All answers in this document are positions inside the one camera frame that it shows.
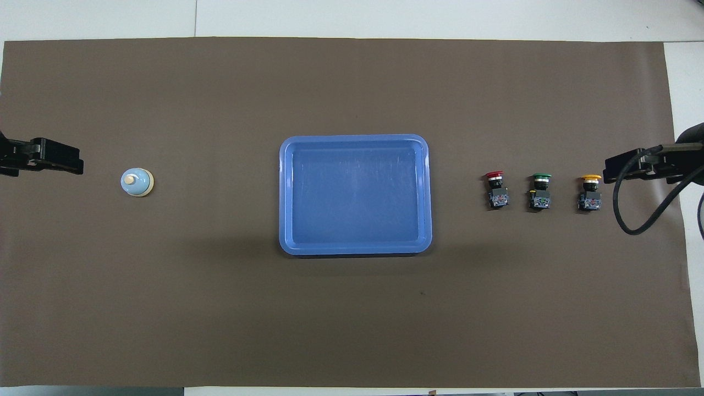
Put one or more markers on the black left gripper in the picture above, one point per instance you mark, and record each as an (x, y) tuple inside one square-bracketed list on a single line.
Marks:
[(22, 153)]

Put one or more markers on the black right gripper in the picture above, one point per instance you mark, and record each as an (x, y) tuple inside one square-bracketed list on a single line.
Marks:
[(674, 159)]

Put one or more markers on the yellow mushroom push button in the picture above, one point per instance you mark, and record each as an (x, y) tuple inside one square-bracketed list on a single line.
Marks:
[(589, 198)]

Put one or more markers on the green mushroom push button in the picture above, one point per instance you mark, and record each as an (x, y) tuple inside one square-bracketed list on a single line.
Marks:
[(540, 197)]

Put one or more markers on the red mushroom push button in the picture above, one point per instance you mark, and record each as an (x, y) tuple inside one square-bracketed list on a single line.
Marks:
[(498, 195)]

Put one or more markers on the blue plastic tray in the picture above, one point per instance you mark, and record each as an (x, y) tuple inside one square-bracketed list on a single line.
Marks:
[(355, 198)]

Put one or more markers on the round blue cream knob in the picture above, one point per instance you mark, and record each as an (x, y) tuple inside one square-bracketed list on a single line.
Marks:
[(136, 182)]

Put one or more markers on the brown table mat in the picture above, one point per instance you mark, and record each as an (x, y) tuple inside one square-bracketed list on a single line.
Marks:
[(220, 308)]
-----
WORK INSTRUCTIONS:
Give the data above again, exactly and completely. No pictures go in.

PROBLEM SOLUTION:
All answers in this document are positions inside the one camera frame that it shows.
Put one or more markers on the black left gripper in the picture above, one point per instance you mark, and record each as an (x, y) tuple inside one square-bracketed list on a single line.
Marks:
[(22, 153)]

Put one or more markers on the black right gripper in the picture above, one point per instance you mark, and record each as an (x, y) tuple inside one square-bracketed list on a single line.
Marks:
[(674, 159)]

Put one or more markers on the yellow mushroom push button in the picture above, one point per instance you mark, and record each as an (x, y) tuple inside one square-bracketed list on a single line.
Marks:
[(589, 198)]

Put one or more markers on the green mushroom push button in the picture above, one point per instance you mark, and record each as an (x, y) tuple inside one square-bracketed list on a single line.
Marks:
[(540, 197)]

Put one or more markers on the red mushroom push button in the picture above, one point per instance you mark, and record each as an (x, y) tuple inside one square-bracketed list on a single line.
Marks:
[(498, 195)]

Put one or more markers on the blue plastic tray in the picture above, one point per instance you mark, and record each as an (x, y) tuple inside one square-bracketed list on a single line.
Marks:
[(355, 198)]

Put one or more markers on the round blue cream knob in the picture above, one point per instance you mark, and record each as an (x, y) tuple inside one square-bracketed list on a single line.
Marks:
[(136, 182)]

Put one or more markers on the brown table mat in the picture above, one point per instance you mark, and record each as an (x, y) tuple inside one square-bracketed list on a single line.
Marks:
[(220, 308)]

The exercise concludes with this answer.